DNA was extracted from all samples and sequenced by Illumina technology MiSeq™. Bioinformatic analyses were performed to evaluate sequence quality, alpha and beta diversity, bidirectional analysis of variance (p <0.05), and principal component analysis. After establishing bacterial profiles associated with each sample and population, intragroup and intergroup comparisons were carried out. For bacteria identification compatible with eubiosis and dysbiosis processes, a screening was performed based on the frequency of appearance in all patient samples with and without OSCC. Last, frequency, average, standard deviation, Chi-square, and Mann Whitney test were calculated.

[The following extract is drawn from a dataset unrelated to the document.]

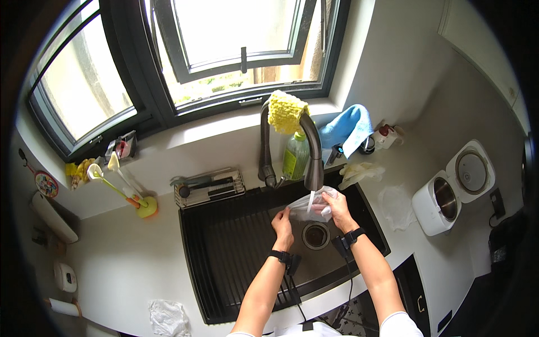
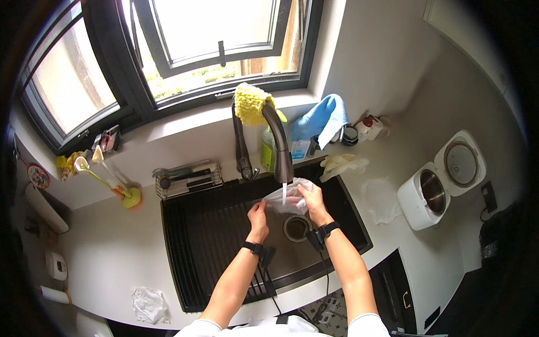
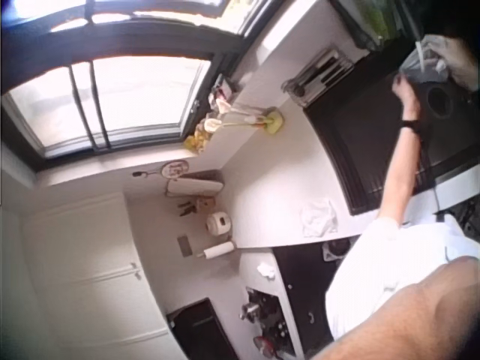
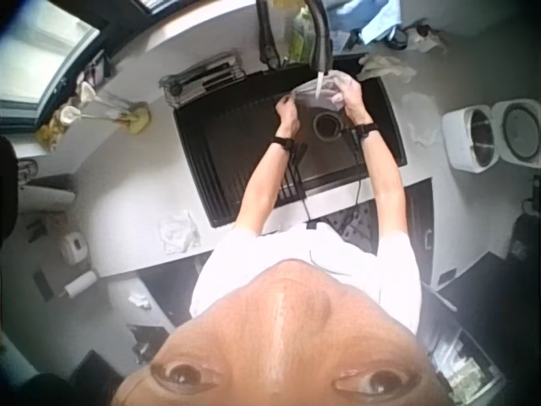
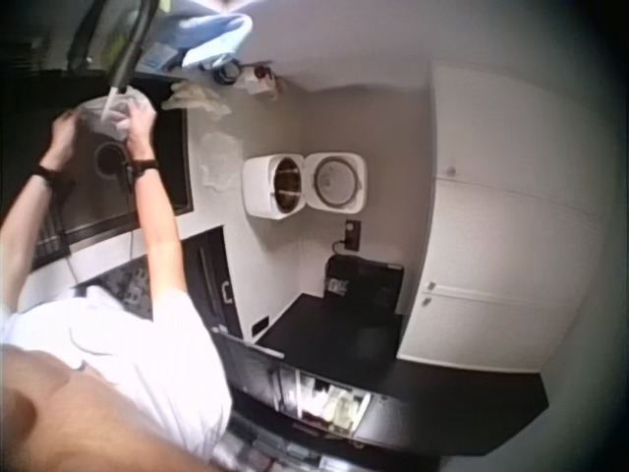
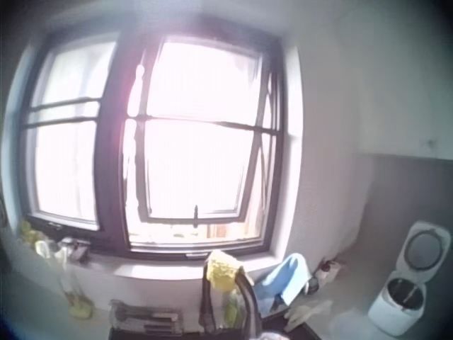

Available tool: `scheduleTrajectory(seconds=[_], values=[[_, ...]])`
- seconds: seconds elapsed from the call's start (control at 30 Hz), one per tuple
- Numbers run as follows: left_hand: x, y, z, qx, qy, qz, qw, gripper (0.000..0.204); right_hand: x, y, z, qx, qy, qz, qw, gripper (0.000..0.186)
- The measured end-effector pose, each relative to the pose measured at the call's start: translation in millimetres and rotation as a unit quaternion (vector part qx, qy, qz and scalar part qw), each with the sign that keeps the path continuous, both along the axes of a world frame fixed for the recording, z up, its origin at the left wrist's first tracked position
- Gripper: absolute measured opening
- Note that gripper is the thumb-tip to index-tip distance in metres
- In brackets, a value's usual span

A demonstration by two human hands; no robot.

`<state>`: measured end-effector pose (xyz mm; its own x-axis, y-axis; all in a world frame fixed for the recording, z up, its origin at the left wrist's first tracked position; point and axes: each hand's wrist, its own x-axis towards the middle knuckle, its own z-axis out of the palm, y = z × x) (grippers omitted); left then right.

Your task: The person cleans a kitchen window using a long-handled window cleaning tool with a replaceable cloth. They wipe the window, remove the cloth, rinse it under the tap, reattach it, and continue wiping the window.

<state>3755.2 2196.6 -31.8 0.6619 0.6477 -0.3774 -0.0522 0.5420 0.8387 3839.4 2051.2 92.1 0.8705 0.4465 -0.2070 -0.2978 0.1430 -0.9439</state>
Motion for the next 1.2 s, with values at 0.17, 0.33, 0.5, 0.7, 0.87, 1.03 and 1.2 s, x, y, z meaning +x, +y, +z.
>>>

Out of the identified 1,231 bacteria in the populations under study, 45 bacterial species were selected, of which 34 were compatible with eubiosis and 11 were compatible with dysbiosis. Among the bacteria compatible with eubiosis were Lactobacillus and Streptococcus, Chromobacterium violaceum, Enterobacter asburiae, Mycobacterium chubuense, Mycoplasma penetrans and Brachyspira intermedia. Among the species associated with dysbiosis were notable Providencia stuartii, Capnocytophaga canimorsus Legionella pneumophila and Mycoplasma hominis.
Thirty-four bacterial species may be associated with eubiosis or healthy states, and 11 bacterial species could be associated with dysbiosis or pathogenic state, OSCC”.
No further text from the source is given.